Backgrounder: World AIDS Day
From pamphlets to workshops, health authorities across China are trying every conceivable way to spread the word about AIDS and HIV prevention, particularly to rural residents.
One of the most successful in the northwest has been a tear-jerking love story performed in qinqiang opera, a style popular in Gansu and Shaanxi provinces and the Ningxia Hui autonomous region.
Lily in Blossom is about the romance between a young woman called Lily, who discovers she is HIV positive on her wedding day and is ostracized by everyone in her village, except her husband, Zhan Peng.
In searching for the cause of the infection, the couple learns key facts about the disease and how it is transmitted.
"The play has been well received among rural audiences and has become one of the most effective tools for us to educate people on AIDS prevention and control," said Liu Weizhong, director of Gansu's health bureau, which funded and developed the play with a qinqiang troupe from Dingxi, a mountain-locked city in Gansu.
Since May 2008, the play has been staged more than 160 times to a total audience of almost 2 million, including TV viewers, he said. Tickets are free, although for each performance the troupe receives 25,000 yuan ($3,750) from the health authority.
The play, which has become a "real talking point", said Liu, "has substantially helped raise awareness of AIDS among the people".
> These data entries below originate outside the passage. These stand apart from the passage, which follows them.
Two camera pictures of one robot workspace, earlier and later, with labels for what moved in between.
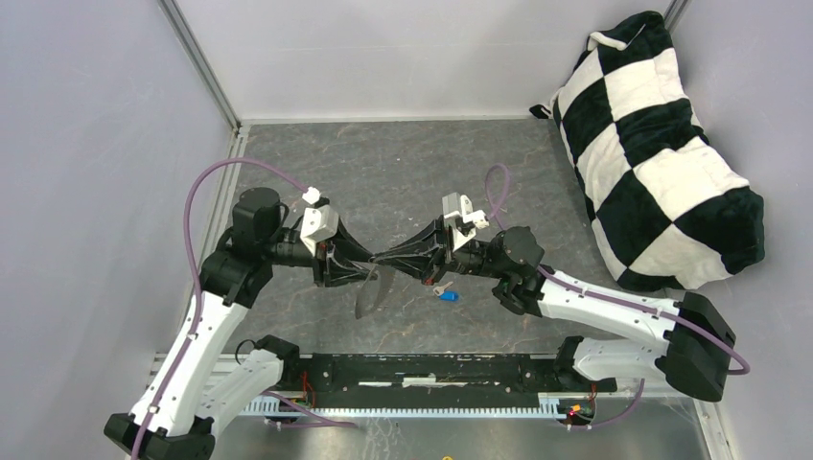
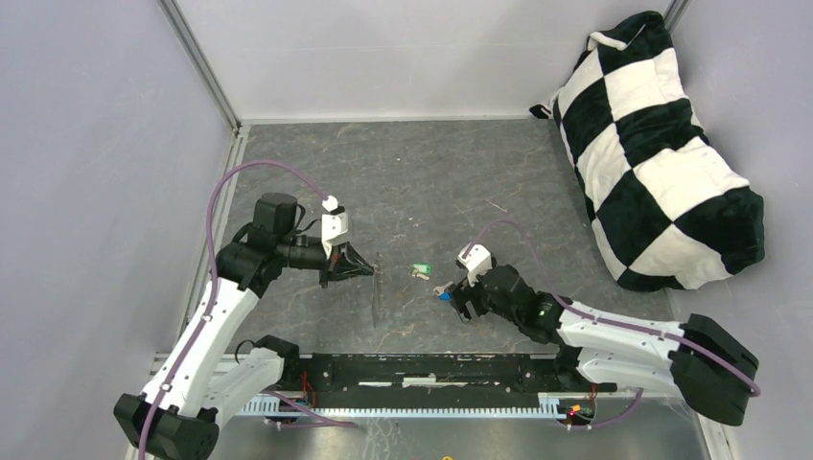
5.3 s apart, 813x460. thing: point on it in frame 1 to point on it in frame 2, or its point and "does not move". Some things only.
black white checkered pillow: x=667 y=210 does not move
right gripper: x=406 y=257 to x=461 y=293
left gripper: x=333 y=264 does not move
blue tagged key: x=445 y=295 does not move
For previous intervention projects in rural areas, authorities printed guides on AIDS prevention and government policies, such as free medication, as well as gave away promotional items like wall calendars.
However, Wang Xiaoming, deputy director of Gansu's health bureau, said he found many of the calendars were posted up in pigsties.
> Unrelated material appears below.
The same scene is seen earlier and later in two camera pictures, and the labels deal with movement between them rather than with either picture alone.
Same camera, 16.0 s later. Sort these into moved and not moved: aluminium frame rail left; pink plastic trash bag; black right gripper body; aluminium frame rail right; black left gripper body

"As the stigma surrounding AIDS is still widespread among the Chinese public, particularly in rural areas, they hardly want that kind of thing displayed in their sitting room," said Wang.
A woman surnamed Wu from a village in Dingxi said she receives the promotional materials every year but rarely reads them as "the disease only strikes those with low moral standards and wanton lifestyles".
"Only after seeing the play did I learn that HIV can't be transmitted through contact like shaking hands, or that people who are already suffering shouldn't be stigmatized," she said.
In recent years, the AIDS epidemic has been rising quickly among China's colossal army of migrant workers, who leave behind rural hometowns and families for better employment in the cities, said Wu Zunyou, director of the National Center for AIDS and Sexually Transmitted Diseases Control and Prevention.
Of the 48,000 new HIV cases detected in 2009, more than 21 percent were migrant workers, up 4 percent on 2008, according to official statistics.
"The rural population, including migrant workers, should be a focus for AIDS intervention efforts," said Wu.
Roughly 740,000 people are suffering with HIV nationwide, including 130,000 cases of full-blown AIDS, show official statistics.